Much of it deserved and well used.

But football continues to grow at participation level, particularly in junior football and in the women’s and girls’ game.

And that growth brings pressure.

On space.

On facilities.

On planning.

This is not about competing with other sports.

It is about ensuring that investment reflects participation, and that planning reflects where the game is heading, not just where it has been.

Girls and women

This is the question that cannot be avoided.

Participation in the women’s and girls’ game continues to grow.

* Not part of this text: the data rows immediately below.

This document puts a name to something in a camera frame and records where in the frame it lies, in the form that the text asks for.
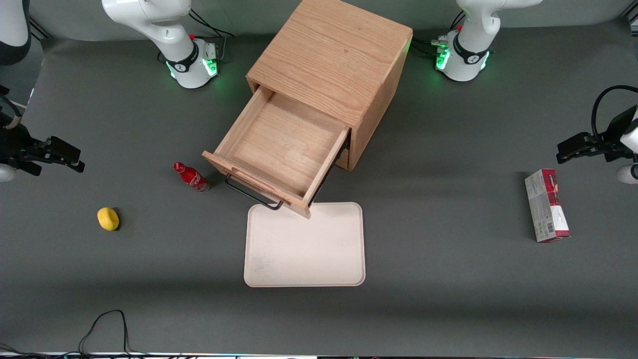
coca-cola bottle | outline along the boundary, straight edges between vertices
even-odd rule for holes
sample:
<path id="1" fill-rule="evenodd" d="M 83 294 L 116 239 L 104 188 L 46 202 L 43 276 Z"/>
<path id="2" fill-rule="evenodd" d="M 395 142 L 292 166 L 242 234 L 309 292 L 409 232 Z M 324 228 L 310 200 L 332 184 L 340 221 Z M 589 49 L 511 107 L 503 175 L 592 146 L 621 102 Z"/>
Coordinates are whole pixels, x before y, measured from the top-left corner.
<path id="1" fill-rule="evenodd" d="M 211 188 L 206 178 L 196 169 L 185 166 L 182 162 L 175 162 L 173 169 L 179 173 L 185 184 L 193 187 L 197 192 L 204 193 Z"/>

bottle cap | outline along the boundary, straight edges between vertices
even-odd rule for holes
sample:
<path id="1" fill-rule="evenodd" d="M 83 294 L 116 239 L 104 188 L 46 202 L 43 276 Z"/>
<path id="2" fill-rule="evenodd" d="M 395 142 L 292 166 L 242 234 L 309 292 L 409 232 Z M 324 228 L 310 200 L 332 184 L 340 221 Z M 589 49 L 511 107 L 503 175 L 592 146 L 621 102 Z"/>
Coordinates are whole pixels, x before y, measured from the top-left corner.
<path id="1" fill-rule="evenodd" d="M 175 164 L 173 165 L 173 169 L 179 173 L 182 173 L 186 169 L 186 166 L 182 162 L 175 162 Z"/>

red and white box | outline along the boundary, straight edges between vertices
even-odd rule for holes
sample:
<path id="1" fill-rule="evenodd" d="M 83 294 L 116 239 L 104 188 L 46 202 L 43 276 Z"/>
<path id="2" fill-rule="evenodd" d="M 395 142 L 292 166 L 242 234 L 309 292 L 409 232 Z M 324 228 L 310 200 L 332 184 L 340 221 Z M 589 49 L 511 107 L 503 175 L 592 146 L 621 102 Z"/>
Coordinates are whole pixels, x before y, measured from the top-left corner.
<path id="1" fill-rule="evenodd" d="M 525 179 L 536 241 L 550 243 L 571 237 L 558 200 L 555 169 L 541 169 Z"/>

black cable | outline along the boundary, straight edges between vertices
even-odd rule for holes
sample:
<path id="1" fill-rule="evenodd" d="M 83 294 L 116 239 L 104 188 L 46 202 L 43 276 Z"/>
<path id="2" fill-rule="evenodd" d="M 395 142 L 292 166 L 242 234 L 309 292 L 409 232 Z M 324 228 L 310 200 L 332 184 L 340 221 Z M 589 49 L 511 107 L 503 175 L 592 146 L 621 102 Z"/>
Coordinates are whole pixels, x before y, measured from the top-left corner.
<path id="1" fill-rule="evenodd" d="M 624 14 L 623 16 L 629 16 L 629 14 L 631 14 L 631 13 L 632 13 L 632 11 L 633 11 L 634 9 L 636 9 L 636 7 L 637 7 L 637 6 L 638 6 L 638 3 L 635 3 L 635 4 L 632 6 L 632 8 L 631 8 L 631 9 L 629 9 L 629 10 L 627 10 L 627 11 L 625 12 L 625 14 Z"/>
<path id="2" fill-rule="evenodd" d="M 5 344 L 5 343 L 1 343 L 0 342 L 0 349 L 2 349 L 3 351 L 9 351 L 11 353 L 16 353 L 16 354 L 20 354 L 22 356 L 35 356 L 35 357 L 40 357 L 40 358 L 50 358 L 51 356 L 46 355 L 46 354 L 41 354 L 41 353 L 25 353 L 23 351 L 19 351 L 17 349 L 14 349 L 13 347 Z"/>
<path id="3" fill-rule="evenodd" d="M 126 354 L 128 354 L 131 357 L 135 357 L 135 358 L 140 358 L 139 356 L 134 356 L 133 354 L 131 354 L 129 351 L 135 351 L 133 348 L 131 348 L 131 345 L 129 344 L 129 338 L 128 338 L 128 326 L 126 325 L 126 317 L 124 316 L 124 312 L 119 310 L 119 309 L 114 309 L 114 310 L 109 310 L 108 312 L 104 312 L 102 314 L 100 314 L 95 321 L 93 321 L 93 325 L 91 325 L 91 329 L 89 329 L 89 331 L 82 337 L 82 339 L 80 339 L 80 342 L 78 343 L 78 352 L 80 352 L 83 355 L 87 355 L 88 353 L 84 351 L 84 344 L 86 343 L 86 340 L 89 338 L 89 336 L 91 336 L 93 330 L 95 329 L 95 326 L 98 324 L 98 321 L 100 321 L 100 319 L 110 313 L 114 313 L 117 312 L 120 314 L 120 316 L 122 316 L 122 324 L 124 325 L 124 352 Z"/>
<path id="4" fill-rule="evenodd" d="M 624 89 L 627 91 L 633 91 L 635 93 L 638 93 L 638 88 L 635 88 L 633 86 L 615 85 L 615 86 L 611 86 L 610 88 L 606 88 L 605 91 L 601 92 L 598 98 L 596 99 L 596 101 L 594 102 L 594 107 L 591 110 L 591 132 L 594 135 L 594 138 L 596 139 L 596 141 L 598 141 L 598 143 L 600 143 L 601 146 L 603 146 L 605 149 L 607 149 L 610 152 L 614 152 L 613 149 L 610 148 L 606 143 L 602 141 L 602 138 L 600 137 L 600 134 L 598 133 L 598 128 L 596 124 L 596 115 L 598 114 L 598 106 L 600 105 L 600 101 L 602 100 L 602 98 L 605 97 L 605 95 L 610 93 L 611 91 L 614 91 L 615 89 Z"/>
<path id="5" fill-rule="evenodd" d="M 206 27 L 211 28 L 211 29 L 212 29 L 213 31 L 215 31 L 216 33 L 219 31 L 220 33 L 225 33 L 225 34 L 228 34 L 228 35 L 230 35 L 230 36 L 232 36 L 232 37 L 235 37 L 235 35 L 233 35 L 232 33 L 229 33 L 228 31 L 224 31 L 224 30 L 218 29 L 218 28 L 216 28 L 216 27 L 212 27 L 212 26 L 208 23 L 208 21 L 204 20 L 204 18 L 203 18 L 203 17 L 201 17 L 201 16 L 197 13 L 197 11 L 195 11 L 195 10 L 193 10 L 193 9 L 191 9 L 191 11 L 193 12 L 193 14 L 195 14 L 195 15 L 196 15 L 196 16 L 197 16 L 200 20 L 201 20 L 201 22 L 199 22 L 199 21 L 198 21 L 200 24 L 202 24 L 202 25 L 204 25 L 204 26 L 206 26 Z"/>
<path id="6" fill-rule="evenodd" d="M 31 25 L 32 28 L 34 28 L 37 32 L 39 32 L 42 35 L 42 37 L 49 38 L 47 34 L 45 34 L 41 29 L 38 29 L 38 27 L 35 26 L 32 22 L 29 21 L 29 24 Z"/>
<path id="7" fill-rule="evenodd" d="M 425 55 L 427 55 L 427 56 L 436 57 L 436 54 L 435 54 L 434 52 L 428 52 L 428 51 L 425 51 L 425 50 L 423 50 L 423 49 L 420 49 L 420 48 L 418 48 L 418 47 L 414 46 L 414 44 L 410 45 L 410 48 L 411 48 L 411 49 L 415 49 L 416 51 L 419 51 L 419 52 L 421 52 L 421 53 L 423 53 L 423 54 L 425 54 Z"/>
<path id="8" fill-rule="evenodd" d="M 46 38 L 52 38 L 53 37 L 51 35 L 51 33 L 49 33 L 47 30 L 44 30 L 44 27 L 42 27 L 42 25 L 40 25 L 40 23 L 35 21 L 35 19 L 30 17 L 30 16 L 29 16 L 29 22 L 31 23 L 31 25 L 33 27 L 35 27 L 39 32 L 41 32 L 42 35 L 44 35 L 44 37 L 46 37 Z"/>
<path id="9" fill-rule="evenodd" d="M 13 113 L 16 116 L 22 117 L 22 113 L 20 113 L 20 111 L 18 110 L 18 107 L 13 102 L 11 102 L 7 97 L 5 97 L 4 95 L 0 95 L 0 99 L 2 99 L 4 102 L 6 102 L 7 105 L 9 105 L 9 107 L 11 107 L 11 110 L 13 110 Z"/>
<path id="10" fill-rule="evenodd" d="M 452 26 L 452 29 L 457 27 L 461 23 L 461 21 L 463 21 L 463 19 L 465 19 L 465 14 L 463 14 L 463 16 Z"/>
<path id="11" fill-rule="evenodd" d="M 456 15 L 456 17 L 454 18 L 454 21 L 452 21 L 452 25 L 450 25 L 450 29 L 454 29 L 454 26 L 456 26 L 456 24 L 461 22 L 463 18 L 465 18 L 465 11 L 461 10 L 461 12 L 458 15 Z"/>
<path id="12" fill-rule="evenodd" d="M 422 43 L 423 45 L 431 45 L 429 41 L 424 41 L 418 38 L 412 38 L 412 41 L 417 42 L 417 43 Z"/>
<path id="13" fill-rule="evenodd" d="M 191 19 L 195 20 L 195 21 L 196 21 L 196 22 L 198 22 L 199 24 L 201 24 L 201 25 L 203 25 L 203 26 L 205 26 L 205 27 L 208 27 L 209 29 L 212 29 L 213 31 L 215 31 L 215 33 L 217 34 L 217 36 L 221 37 L 221 33 L 219 33 L 219 31 L 217 31 L 216 29 L 214 29 L 212 26 L 207 25 L 207 24 L 204 24 L 203 22 L 201 22 L 201 21 L 197 20 L 197 18 L 196 18 L 196 17 L 194 17 L 194 16 L 193 16 L 193 14 L 191 14 L 191 13 L 189 13 L 189 14 L 188 14 L 188 16 L 190 16 L 190 17 L 191 17 Z"/>

plastic tray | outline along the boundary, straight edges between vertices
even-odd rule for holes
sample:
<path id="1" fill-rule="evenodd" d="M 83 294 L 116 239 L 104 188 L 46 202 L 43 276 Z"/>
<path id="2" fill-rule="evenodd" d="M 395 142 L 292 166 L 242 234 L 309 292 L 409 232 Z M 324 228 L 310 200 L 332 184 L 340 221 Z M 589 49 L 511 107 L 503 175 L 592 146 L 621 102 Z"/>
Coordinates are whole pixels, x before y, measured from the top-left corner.
<path id="1" fill-rule="evenodd" d="M 248 211 L 244 281 L 251 287 L 353 287 L 366 278 L 363 211 L 313 203 L 306 219 L 260 204 Z"/>

Facilities have not always kept pace.

If we are serious about that growth, then councils need to be part of the solution.

Not reactively.

But through planning.

Through design.

Through recognising that access is not just about having a field, but having a space that feels like it belongs to you.

The six questions

Over the coming months, I will be asking local council candidates across Tasmania the same six questions.

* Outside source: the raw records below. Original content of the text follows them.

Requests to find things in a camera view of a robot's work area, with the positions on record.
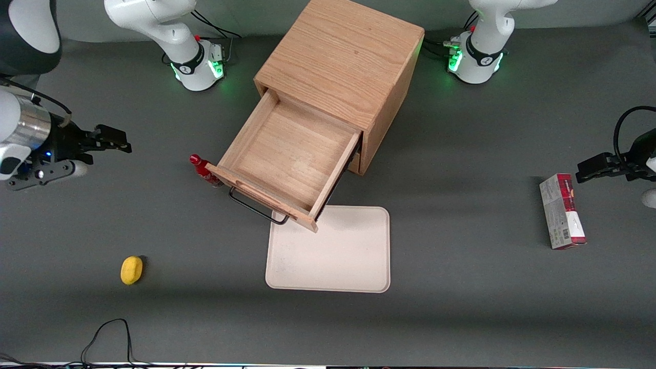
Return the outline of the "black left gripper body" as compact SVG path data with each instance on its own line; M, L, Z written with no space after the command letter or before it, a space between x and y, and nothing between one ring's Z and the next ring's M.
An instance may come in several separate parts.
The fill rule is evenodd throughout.
M655 129L638 136L633 141L630 150L626 153L626 163L632 170L632 173L626 174L626 180L633 181L641 178L655 181L654 168L648 165L651 162L654 166L654 150Z

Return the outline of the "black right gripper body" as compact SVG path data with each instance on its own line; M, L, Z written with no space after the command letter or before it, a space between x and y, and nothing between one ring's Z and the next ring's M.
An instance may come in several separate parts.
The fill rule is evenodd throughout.
M86 131L75 123L69 123L64 127L53 123L45 143L48 161L55 163L77 160L86 165L93 165L94 159L89 152L98 148L96 138L97 131Z

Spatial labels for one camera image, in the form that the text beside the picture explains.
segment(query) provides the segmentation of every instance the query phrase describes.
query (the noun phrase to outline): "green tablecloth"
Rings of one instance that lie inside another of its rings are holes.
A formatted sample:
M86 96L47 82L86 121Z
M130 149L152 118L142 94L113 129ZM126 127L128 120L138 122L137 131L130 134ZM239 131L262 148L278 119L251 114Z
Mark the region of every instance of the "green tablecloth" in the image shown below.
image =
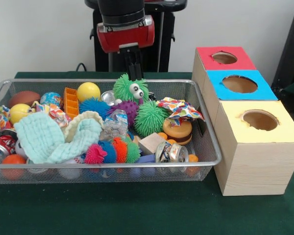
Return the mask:
M16 77L111 76L96 74ZM279 196L223 197L213 170L203 182L0 185L0 234L294 235L294 175Z

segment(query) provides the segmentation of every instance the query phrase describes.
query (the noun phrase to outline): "circular hole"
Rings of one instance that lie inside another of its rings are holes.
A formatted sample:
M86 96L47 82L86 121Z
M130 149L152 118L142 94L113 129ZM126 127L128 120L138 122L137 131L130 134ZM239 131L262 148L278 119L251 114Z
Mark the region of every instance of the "circular hole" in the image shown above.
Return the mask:
M220 64L224 65L234 64L235 62L237 62L237 58L235 55L223 51L219 51L216 54L213 54L212 58L214 59L214 61L217 61Z
M253 93L258 89L257 84L247 77L232 75L223 79L225 87L233 92Z
M257 130L271 131L278 126L275 116L263 110L249 110L243 115L243 120Z

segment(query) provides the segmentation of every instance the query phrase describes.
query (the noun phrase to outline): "red box top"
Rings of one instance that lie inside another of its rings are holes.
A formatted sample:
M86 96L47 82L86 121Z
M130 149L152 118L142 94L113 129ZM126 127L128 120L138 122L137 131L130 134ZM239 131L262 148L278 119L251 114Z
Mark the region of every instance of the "red box top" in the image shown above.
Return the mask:
M242 47L197 47L206 70L256 70Z

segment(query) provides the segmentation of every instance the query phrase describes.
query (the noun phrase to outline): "metal basket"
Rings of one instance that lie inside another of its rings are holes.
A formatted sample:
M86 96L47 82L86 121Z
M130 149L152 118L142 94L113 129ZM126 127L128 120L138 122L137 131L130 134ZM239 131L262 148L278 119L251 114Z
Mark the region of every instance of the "metal basket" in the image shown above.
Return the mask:
M112 90L111 79L14 79L0 83L0 105L21 91L63 94L83 82L95 82L101 92ZM0 184L202 181L221 161L221 151L197 83L191 80L147 80L156 98L172 97L190 102L205 117L193 122L193 138L186 145L199 163L145 164L0 164Z

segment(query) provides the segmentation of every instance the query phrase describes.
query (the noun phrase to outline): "black cable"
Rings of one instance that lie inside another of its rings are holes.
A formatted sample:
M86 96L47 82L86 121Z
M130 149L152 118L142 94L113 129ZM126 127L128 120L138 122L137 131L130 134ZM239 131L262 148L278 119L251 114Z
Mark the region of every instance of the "black cable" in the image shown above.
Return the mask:
M79 63L75 71L78 71L80 66L83 66L84 71L87 72L86 66L83 63Z

Short. Direct. Answerable.

But not easy to avoid.

  1. How do you see football fitting into your vision for community sport in your council area?

  2. What would you prioritise to improve football facilities locally, including pitches, lighting, and changerooms?

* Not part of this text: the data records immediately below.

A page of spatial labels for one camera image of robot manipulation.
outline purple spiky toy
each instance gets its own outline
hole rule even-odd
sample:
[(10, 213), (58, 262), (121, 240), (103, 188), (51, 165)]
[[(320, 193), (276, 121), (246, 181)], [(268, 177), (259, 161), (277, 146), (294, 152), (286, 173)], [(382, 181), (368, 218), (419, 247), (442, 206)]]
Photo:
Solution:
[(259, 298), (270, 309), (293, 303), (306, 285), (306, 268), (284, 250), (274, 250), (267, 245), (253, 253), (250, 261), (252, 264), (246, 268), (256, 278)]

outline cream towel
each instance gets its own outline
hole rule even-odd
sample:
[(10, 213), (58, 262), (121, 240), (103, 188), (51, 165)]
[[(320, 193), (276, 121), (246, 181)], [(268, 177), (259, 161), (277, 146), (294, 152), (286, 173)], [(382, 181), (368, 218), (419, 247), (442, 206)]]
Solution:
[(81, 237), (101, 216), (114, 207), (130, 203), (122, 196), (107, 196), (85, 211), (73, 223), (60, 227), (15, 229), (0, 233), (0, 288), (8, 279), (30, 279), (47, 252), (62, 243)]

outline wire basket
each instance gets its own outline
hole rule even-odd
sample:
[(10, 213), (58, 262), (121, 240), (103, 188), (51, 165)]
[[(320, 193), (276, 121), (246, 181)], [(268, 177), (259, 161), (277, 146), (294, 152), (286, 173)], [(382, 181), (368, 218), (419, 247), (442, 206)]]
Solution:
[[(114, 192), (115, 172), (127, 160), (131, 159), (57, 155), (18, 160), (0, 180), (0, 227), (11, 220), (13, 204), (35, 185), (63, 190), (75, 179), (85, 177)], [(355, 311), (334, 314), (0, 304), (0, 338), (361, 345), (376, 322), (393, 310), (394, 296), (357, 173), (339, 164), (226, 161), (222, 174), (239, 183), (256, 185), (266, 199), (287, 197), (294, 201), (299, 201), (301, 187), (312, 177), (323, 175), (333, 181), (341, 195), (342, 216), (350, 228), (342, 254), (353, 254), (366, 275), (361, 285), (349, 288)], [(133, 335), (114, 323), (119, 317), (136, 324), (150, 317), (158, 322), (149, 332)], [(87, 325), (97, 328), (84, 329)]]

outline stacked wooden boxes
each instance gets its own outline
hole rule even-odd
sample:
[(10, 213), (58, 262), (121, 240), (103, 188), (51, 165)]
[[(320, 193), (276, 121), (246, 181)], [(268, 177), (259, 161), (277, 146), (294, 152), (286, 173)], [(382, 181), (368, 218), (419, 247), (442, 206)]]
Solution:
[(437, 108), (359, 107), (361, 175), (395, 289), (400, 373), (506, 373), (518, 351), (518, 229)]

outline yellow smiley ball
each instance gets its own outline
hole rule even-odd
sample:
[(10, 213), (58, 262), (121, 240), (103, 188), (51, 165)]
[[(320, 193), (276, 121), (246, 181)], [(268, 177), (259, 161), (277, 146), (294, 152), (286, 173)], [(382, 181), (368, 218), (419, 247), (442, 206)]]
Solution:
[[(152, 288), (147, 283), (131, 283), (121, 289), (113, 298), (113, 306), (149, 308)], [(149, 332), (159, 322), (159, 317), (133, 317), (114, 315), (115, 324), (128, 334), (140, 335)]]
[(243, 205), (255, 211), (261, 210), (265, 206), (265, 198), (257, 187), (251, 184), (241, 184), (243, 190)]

  3. How will you ensure girls and women in football have access to appropriate and equitable facilities?

  4. How should councils balance competing uses of shared spaces, including informal recreation and organised sport?

  5. How will you engage with local football clubs and volunteers when making decisions that affect them?

  6. What does long-term planning for football look like in your area, beyond the next election cycle?

Candidates will be given the opportunity to respond.

If a response is received, it will be published in full.

If no response is received, that will also be noted.

Why we haven’t done this before

Football in Tasmania has become very good at getting on with it.

We organise.

We adapt.

We make things work.

Often without asking for much.

But that comes at a cost.

We act in isolation.

We solve problems locally.

And we rarely present a united, visible position when decisions are being made.

That is not a criticism.

It is a pattern.

And it is one we have an opportunity to shift.

This is where it becomes collective

This cannot just be one voice.

I will be speaking to candidates.

I will be sharing their responses.

Working with Matthew and his platform, Tassie Football Central, we will use that reach to explore how we grow the game and bring these conversations into the open.

But if this is going to mean something, it needs to come from across the state.

From clubs.

From parents.

From volunteers.

From associations.

If you are involved in football anywhere in Tasmania:

Ask the questions.

Send them to your local candidates.

Share the responses. Send them to me. Please let’s work together.

Make football visible in a conversation where it is too often missing.

Why this matters

For a long time, football in Tasmania has been resilient.

Self-sufficient.

Used to working around constraints rather than shaping them.

But participation gives us something we don’t always use.

A voice.

Not loud.

Not aggressive.

But consistent.

And visible.

A small step

This is not about endorsements.

It is not about politics.

It is about making sure that when decisions are made about community spaces, football is deliberately included in that conversation.

Not after.

Not on the margins.

But in the room.

Closing

We have the numbers.

Over the next six months, we’ll find out who is prepared to listen.

And what they are prepared to do.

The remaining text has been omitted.